• _Exercise requirements_: Please retype the listing below exactly, from its opening line through the line where "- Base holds" appears.

═══

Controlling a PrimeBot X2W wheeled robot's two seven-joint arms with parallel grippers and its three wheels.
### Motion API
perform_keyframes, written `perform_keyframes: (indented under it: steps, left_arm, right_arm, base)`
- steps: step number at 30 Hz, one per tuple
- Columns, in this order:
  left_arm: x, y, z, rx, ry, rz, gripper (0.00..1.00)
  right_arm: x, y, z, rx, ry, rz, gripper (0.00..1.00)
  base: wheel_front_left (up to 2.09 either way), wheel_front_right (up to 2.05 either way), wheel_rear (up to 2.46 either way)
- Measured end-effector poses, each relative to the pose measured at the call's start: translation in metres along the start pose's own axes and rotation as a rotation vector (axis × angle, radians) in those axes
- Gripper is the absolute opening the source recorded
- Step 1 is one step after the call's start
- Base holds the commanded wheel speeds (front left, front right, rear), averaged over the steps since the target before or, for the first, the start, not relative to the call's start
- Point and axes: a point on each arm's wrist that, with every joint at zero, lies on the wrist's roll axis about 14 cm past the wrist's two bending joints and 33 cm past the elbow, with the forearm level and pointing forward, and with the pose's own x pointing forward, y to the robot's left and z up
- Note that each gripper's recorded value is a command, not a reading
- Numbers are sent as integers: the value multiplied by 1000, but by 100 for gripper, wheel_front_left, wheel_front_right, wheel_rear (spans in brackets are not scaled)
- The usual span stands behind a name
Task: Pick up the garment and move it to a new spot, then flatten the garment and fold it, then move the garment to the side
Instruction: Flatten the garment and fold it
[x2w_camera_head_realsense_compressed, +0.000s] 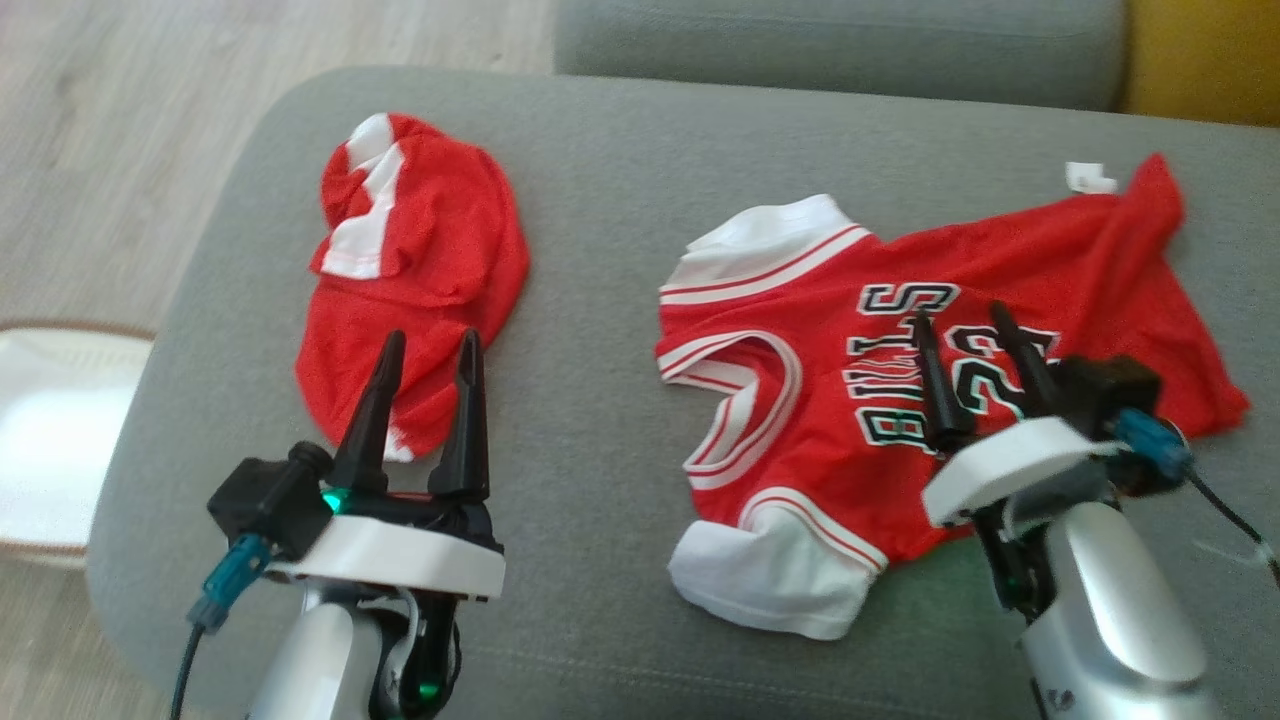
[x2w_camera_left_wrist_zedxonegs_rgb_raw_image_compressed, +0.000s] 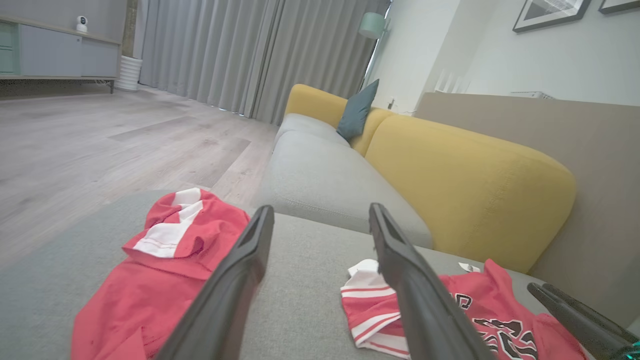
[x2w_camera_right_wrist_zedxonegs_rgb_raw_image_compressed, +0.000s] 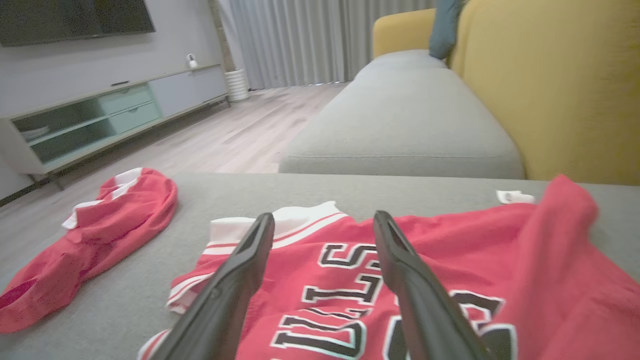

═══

• _Answer space_:
Controlling a PrimeBot X2W wheeled robot's two seven-joint arms with parallel grippers and its three wheels.
### Motion API
perform_keyframes, written `perform_keyframes: (indented under it: steps, left_arm, right_arm, base)`
- steps: step number at 30 Hz, one per tuple
- Columns, in this order:
  left_arm: x, y, z, rx, ry, rz, gripper (0.00..1.00)
  right_arm: x, y, z, rx, ry, rz, gripper (0.00..1.00)
  base: wheel_front_left (up to 2.09 either way), wheel_front_right (up to 2.05 either way), wheel_rear (up to 2.46 either way)
- Measured end-effector poses, each relative to the pose measured at the call's start: translation in metres along the start pose's own axes and rotation as a rotation vector (axis × angle, radians) in those axes
- Gripper is the absolute opening the source recorded
- Step 1 is one step after the call's start
- Base holds the commanded wheel speeds (front left, front right, rear), averaged over the steps since the target before or, for the first, the start, not relative to the call's start

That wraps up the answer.